Enhanced enforcement: new civil penalty provisions

The Government has 'agreed' to introduce a new 'mid-tier penalty' for interferences with privacy that are not otherwise serious, and a 'low level' penalty for specific administrative breaches (Proposal 25.1). The low level penalty will be dealt with by infringement notices; a new concept in compliance with Australian privacy law that expands on the Commissioner's power to issue infringement notices for failure to comply with a production notice (as introduced in December 2022). This will greatly ease the regulatory process of enforcement, and we consider it is likely to become a key part of the regulatory arsenal.

Next steps

The Government has committed to introducing legislation in 2024.

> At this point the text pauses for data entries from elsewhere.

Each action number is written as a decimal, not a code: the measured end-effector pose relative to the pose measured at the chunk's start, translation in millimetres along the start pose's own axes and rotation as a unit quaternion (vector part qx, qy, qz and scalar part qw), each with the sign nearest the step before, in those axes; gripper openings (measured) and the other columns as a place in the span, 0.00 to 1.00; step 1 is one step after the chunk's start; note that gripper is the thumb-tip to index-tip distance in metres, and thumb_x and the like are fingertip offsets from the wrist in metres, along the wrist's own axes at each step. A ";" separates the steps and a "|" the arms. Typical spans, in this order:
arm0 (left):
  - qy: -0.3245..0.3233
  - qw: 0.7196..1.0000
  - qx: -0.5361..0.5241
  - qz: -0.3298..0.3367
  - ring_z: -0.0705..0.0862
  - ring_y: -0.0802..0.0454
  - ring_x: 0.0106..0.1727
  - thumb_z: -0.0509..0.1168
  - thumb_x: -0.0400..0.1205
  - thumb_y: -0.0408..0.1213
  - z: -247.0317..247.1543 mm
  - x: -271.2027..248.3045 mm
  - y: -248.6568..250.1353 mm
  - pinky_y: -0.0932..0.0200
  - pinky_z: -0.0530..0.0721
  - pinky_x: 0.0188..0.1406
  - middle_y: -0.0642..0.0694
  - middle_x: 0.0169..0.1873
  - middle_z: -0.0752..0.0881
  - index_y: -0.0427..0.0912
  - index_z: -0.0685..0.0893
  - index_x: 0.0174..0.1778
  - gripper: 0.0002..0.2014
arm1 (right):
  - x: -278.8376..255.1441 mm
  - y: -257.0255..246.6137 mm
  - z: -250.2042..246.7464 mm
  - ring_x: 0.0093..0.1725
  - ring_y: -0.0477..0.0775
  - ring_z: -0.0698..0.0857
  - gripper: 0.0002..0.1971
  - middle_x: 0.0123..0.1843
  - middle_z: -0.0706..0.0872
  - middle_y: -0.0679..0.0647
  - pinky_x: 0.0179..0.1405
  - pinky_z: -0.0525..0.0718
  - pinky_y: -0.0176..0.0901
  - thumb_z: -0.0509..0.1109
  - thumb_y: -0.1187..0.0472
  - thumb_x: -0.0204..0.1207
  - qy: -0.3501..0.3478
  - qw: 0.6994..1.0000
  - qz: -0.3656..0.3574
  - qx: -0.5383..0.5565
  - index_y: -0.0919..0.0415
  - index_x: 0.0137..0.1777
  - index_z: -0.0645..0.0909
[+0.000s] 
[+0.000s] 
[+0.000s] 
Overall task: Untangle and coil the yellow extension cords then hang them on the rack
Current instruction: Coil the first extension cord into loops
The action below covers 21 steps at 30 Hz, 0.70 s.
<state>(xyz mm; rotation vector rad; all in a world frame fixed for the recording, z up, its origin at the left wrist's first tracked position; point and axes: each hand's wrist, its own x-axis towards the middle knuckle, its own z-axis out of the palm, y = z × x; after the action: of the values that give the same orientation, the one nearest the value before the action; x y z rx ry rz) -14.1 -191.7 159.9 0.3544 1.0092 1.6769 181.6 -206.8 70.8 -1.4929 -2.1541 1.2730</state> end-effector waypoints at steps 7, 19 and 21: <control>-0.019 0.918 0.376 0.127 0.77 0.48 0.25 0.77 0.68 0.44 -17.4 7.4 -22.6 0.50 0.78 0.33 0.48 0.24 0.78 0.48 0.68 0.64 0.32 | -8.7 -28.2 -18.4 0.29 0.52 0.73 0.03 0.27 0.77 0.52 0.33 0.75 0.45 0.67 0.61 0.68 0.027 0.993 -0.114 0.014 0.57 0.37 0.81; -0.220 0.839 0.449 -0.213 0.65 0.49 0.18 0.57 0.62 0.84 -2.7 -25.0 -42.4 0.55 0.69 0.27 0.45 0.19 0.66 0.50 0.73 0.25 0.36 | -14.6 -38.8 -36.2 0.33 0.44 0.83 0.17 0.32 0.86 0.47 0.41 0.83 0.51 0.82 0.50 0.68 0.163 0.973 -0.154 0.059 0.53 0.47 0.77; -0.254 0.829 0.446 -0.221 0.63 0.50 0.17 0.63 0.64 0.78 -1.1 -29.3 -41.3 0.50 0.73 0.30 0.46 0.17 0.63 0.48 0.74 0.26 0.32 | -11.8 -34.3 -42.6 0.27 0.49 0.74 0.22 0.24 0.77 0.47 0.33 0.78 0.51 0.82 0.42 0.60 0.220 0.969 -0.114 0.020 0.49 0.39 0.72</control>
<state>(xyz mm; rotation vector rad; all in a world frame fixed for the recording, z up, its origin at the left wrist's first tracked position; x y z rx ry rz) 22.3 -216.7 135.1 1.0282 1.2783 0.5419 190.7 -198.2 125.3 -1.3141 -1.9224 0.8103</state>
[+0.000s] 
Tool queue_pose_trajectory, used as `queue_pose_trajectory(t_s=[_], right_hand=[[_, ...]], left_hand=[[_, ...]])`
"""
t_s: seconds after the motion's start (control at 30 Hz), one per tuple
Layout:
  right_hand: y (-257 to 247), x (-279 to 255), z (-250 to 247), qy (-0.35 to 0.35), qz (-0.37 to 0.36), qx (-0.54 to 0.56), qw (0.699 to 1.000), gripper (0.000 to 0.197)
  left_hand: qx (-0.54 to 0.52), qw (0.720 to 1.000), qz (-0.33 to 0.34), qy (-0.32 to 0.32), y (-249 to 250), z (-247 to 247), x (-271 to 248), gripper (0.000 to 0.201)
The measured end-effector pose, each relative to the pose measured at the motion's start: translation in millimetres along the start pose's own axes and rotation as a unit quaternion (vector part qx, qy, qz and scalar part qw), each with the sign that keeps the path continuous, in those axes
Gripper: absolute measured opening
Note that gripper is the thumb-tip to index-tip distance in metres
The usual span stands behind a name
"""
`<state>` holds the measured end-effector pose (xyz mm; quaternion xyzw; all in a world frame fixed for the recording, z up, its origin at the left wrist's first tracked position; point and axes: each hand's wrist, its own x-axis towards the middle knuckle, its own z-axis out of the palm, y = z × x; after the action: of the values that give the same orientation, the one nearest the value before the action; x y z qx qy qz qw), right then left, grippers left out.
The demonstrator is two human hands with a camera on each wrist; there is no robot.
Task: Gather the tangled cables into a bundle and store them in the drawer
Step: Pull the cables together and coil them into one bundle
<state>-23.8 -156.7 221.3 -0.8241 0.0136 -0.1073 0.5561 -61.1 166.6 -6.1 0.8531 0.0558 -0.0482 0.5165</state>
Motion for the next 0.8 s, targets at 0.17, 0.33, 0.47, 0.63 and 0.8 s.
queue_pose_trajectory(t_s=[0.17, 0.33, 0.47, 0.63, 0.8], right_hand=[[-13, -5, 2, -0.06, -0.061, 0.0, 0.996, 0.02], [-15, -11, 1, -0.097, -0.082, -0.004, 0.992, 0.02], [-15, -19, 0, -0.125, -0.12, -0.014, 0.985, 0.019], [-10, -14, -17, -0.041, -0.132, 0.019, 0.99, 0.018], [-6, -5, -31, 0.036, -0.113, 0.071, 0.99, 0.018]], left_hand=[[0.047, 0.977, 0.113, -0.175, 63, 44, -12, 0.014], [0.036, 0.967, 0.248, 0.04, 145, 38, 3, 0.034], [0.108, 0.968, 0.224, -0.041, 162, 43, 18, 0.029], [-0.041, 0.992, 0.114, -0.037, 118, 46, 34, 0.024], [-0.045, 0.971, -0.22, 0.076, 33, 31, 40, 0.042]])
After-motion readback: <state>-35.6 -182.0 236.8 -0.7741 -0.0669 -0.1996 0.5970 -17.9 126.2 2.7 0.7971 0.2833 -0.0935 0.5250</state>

Some notable proposals that the Government has reserved its position on subject to further consultation and/or consideration are the scope of the extraterritorial application of the Privacy Act (Proposal 23.1) and the introduction of a criminal offence for malicious re-identification of de-identified personal information (Proposal 4.7). We anticipate that further developments in these areas will have broad-ranging impacts for business across sectors.

In the interim, we expect stakeholder consultation to continue as the Government seeks to refine legislative drafting, cement its position on various proposals it has agreed to in-principle, and evaluate the remaining proposals it has left on the table.

While many of the more significant changes to organisational processes and procedures will need to wait until we have greater detail on how these proposals will be enacted, organisations can take steps to ensure they maintain good data governance today and identify what enhanced operational and organisational capabilities may be needed once privacy reforms are in force.